Pour autant, il avance dans son récit avec lenteur et sans lourdeur, recentrant en permanence sa caméra sur le visage de Tim, sur son statut d’homme seul, de veuf incapable de faire le deuil d’une épouse décédée depuis des années, de sexagénaire constatant que l’avenir lui semble bien limité. C’est triste et mélancolique comme une nouvelle de Carver, comme un tableau de Hopper. Le dessin parfois un peu naïf et les traits anguleux pourront rebuter certains mais il serait dommage de passer à coté de cet album pour une simple question de forme tant le fond est d'une grande profondeur et d'une touchante justesse.
Tim Ginger de Julian Hanshaw.
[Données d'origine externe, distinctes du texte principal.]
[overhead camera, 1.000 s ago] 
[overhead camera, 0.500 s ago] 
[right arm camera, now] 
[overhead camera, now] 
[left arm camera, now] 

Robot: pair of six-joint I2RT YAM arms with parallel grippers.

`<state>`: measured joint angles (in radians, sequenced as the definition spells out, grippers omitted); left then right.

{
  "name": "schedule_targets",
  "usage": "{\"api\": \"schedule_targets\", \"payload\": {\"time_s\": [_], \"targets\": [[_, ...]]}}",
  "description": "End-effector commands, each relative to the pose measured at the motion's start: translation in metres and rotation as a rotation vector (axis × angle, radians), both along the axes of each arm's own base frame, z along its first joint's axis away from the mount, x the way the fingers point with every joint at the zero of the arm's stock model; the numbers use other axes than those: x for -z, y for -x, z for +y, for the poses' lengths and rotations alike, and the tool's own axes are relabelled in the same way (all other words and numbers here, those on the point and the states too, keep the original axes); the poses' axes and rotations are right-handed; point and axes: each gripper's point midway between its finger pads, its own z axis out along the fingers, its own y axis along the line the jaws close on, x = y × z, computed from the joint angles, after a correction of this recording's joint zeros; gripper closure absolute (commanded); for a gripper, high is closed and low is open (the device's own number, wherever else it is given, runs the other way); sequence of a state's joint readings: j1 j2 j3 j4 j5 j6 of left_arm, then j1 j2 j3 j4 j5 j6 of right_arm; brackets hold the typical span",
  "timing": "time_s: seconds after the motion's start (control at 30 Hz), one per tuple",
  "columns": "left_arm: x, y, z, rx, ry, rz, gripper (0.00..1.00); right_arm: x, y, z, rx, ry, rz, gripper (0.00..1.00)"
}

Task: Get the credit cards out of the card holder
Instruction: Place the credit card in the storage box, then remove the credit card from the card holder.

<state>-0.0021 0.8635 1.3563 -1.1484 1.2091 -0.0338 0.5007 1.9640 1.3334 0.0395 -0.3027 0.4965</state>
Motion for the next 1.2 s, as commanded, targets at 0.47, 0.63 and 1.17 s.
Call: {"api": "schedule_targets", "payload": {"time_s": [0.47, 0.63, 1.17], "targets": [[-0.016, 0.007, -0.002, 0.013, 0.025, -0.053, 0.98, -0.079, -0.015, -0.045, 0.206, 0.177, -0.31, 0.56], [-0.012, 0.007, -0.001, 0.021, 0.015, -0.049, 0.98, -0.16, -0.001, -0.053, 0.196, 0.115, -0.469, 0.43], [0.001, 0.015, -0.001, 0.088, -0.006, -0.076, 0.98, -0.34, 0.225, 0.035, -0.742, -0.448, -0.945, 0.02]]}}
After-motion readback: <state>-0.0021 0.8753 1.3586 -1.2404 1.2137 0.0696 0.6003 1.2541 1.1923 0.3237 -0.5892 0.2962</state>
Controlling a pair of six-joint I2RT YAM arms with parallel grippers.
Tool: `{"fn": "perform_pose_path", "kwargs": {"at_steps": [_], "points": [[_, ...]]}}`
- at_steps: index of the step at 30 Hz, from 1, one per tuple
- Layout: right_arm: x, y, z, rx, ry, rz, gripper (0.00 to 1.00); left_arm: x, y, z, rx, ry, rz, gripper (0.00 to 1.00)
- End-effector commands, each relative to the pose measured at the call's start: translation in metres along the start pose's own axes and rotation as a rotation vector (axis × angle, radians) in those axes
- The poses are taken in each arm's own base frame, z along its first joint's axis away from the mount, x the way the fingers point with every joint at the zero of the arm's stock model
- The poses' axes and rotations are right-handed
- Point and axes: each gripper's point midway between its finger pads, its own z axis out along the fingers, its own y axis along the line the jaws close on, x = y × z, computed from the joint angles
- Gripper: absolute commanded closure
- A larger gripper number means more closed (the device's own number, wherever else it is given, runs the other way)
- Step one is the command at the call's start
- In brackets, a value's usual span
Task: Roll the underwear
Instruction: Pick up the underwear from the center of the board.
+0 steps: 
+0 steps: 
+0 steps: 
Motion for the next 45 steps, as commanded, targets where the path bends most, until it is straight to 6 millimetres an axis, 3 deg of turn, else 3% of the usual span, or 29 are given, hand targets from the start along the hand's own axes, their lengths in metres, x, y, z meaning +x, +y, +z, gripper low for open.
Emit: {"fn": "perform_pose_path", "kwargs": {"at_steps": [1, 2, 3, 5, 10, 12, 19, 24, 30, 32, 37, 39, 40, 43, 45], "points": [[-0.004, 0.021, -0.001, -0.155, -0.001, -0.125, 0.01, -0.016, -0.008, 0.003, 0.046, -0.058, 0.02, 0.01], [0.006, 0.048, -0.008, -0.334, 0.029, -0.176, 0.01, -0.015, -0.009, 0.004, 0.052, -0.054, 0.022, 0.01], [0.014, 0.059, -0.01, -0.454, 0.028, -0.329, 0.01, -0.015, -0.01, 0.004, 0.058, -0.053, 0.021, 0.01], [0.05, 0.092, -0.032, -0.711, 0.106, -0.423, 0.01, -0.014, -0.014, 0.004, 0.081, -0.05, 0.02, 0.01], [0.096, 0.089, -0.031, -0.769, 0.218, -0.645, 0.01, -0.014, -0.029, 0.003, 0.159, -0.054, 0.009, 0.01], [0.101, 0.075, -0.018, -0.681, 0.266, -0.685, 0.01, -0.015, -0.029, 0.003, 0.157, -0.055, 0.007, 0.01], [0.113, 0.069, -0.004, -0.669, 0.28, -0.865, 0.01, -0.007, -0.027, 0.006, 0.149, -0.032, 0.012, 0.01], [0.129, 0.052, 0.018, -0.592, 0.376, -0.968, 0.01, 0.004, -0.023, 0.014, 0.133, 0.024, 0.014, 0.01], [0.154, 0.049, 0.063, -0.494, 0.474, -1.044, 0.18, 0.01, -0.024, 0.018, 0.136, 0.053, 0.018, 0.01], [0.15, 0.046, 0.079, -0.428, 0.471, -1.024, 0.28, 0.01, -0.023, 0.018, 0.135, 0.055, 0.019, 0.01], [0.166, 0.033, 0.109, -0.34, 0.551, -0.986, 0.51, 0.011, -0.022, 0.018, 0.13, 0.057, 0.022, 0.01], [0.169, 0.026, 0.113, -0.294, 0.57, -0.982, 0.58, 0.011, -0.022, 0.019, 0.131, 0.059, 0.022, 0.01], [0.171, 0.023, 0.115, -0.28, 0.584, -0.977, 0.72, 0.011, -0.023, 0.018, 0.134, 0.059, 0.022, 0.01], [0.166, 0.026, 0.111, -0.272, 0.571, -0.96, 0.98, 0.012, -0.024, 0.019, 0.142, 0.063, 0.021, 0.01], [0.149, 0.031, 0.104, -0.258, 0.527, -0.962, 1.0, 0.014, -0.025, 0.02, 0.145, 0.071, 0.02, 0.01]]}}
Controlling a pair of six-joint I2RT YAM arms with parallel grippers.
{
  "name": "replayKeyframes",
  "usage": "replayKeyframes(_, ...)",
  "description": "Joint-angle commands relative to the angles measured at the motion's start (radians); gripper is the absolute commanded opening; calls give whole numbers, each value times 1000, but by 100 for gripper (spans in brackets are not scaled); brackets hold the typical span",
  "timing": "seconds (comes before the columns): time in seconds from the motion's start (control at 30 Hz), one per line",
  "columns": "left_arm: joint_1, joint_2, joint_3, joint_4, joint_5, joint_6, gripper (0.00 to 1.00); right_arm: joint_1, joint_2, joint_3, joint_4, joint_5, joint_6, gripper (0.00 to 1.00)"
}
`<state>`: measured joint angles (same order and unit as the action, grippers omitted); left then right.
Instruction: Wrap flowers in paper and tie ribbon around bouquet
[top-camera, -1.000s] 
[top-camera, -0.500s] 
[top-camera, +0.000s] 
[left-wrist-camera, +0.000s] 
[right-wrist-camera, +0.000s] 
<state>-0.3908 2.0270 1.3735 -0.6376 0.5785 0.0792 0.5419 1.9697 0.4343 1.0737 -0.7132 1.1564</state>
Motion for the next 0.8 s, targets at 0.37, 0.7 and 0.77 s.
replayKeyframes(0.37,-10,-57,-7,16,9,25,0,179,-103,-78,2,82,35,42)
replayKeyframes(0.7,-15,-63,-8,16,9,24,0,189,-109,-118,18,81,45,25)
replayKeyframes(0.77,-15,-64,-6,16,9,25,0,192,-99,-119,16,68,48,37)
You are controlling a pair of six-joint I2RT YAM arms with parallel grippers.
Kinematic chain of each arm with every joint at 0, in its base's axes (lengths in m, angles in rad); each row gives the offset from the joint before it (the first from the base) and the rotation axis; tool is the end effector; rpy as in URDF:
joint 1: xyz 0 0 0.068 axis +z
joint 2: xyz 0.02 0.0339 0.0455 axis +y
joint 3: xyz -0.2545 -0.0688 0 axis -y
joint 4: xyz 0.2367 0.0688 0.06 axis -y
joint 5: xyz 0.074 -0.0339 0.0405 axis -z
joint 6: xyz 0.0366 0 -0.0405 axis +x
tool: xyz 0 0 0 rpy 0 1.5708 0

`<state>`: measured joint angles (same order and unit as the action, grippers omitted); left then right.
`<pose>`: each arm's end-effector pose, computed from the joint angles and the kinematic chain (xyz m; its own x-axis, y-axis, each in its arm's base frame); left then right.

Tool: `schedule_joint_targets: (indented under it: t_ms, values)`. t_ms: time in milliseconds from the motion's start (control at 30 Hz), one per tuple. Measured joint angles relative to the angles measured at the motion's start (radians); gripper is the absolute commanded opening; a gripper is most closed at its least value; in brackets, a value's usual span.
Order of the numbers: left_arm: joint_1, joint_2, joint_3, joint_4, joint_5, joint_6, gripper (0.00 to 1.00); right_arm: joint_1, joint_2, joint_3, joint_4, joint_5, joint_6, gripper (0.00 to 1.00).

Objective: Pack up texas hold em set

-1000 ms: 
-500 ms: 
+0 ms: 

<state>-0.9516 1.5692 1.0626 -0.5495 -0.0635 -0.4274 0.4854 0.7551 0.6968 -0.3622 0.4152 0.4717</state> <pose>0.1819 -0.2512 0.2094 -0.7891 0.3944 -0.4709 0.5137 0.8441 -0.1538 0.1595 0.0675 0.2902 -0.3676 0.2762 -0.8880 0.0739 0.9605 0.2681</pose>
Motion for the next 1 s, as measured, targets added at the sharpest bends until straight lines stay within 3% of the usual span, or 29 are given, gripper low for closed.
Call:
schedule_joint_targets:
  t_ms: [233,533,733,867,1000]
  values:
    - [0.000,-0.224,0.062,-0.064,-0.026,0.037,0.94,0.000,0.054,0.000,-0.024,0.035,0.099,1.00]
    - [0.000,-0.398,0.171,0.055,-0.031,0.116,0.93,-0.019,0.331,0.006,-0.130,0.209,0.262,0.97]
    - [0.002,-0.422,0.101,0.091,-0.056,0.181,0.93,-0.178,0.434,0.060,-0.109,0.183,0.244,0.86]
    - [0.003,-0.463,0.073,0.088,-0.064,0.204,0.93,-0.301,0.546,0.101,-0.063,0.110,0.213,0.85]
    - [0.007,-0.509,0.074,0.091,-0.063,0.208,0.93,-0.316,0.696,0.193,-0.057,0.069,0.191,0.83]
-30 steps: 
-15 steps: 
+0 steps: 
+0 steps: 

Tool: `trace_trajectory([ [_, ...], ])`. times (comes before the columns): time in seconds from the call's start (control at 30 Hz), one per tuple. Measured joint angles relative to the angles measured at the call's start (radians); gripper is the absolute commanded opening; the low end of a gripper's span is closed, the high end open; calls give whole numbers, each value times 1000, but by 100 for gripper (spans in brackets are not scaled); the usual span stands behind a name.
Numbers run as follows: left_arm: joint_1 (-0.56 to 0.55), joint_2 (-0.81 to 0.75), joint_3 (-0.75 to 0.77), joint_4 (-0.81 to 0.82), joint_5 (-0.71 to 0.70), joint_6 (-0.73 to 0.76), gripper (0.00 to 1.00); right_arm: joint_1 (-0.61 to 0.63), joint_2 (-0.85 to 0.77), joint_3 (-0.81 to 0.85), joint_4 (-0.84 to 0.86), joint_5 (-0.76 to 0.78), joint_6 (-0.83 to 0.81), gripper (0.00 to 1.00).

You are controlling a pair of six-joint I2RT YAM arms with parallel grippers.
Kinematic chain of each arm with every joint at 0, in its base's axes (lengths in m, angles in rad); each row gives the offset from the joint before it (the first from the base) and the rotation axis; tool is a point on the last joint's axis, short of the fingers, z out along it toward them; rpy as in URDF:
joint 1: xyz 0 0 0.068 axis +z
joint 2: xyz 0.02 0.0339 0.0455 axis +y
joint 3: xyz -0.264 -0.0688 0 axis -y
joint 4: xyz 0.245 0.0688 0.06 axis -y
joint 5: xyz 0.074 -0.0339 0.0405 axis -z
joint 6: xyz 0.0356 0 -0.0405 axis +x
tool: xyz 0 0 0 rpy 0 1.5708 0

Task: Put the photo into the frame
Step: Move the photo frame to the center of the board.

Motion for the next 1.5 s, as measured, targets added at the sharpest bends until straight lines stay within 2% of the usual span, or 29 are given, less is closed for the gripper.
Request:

Presque Lune éditions, 2016. 152 pages. 21,00 euros.
PS : beaucoup de jolie phrases dans ce texte, de réflexions pleines de lucidité :
« Bientôt, nous n’existerons plus, et il n’y aura ni petits enfants en deuil, ni photos de nous sur les cheminées de nos filles et fils éperdus de douleur ».
« Quand les jeux seront faits, je crois que je quitterai ce monde sans faire plus de bruit qu'à mon arrivée. Sans histoire ». (celle-là me convient tellement !)
Un livre offert par Moka et dédicacé par l’auteur à Angoulême le week-end dernier. Comme une modeste façon de prolonger des moments en tout point inoubliables…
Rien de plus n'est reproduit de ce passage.